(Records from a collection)
§
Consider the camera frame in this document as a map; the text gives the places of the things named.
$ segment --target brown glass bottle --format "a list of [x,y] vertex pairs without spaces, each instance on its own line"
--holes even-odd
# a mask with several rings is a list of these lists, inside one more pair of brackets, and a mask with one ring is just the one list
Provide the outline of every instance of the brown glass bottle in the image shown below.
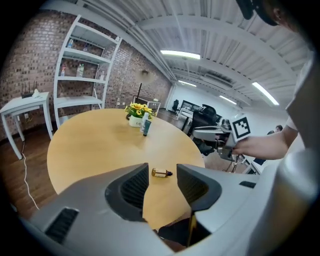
§
### Problem statement
Start at the first line of the entries and stop at the line that contains "--holes even-odd". Repeat every line in that span exactly, and nothing beyond it.

### Task result
Consider the camera frame in this document as a map; the text gives the places of the things named.
$ segment --target brown glass bottle --format "a list of [x,y] vertex pairs without spaces, each instance on its own line"
--holes even-odd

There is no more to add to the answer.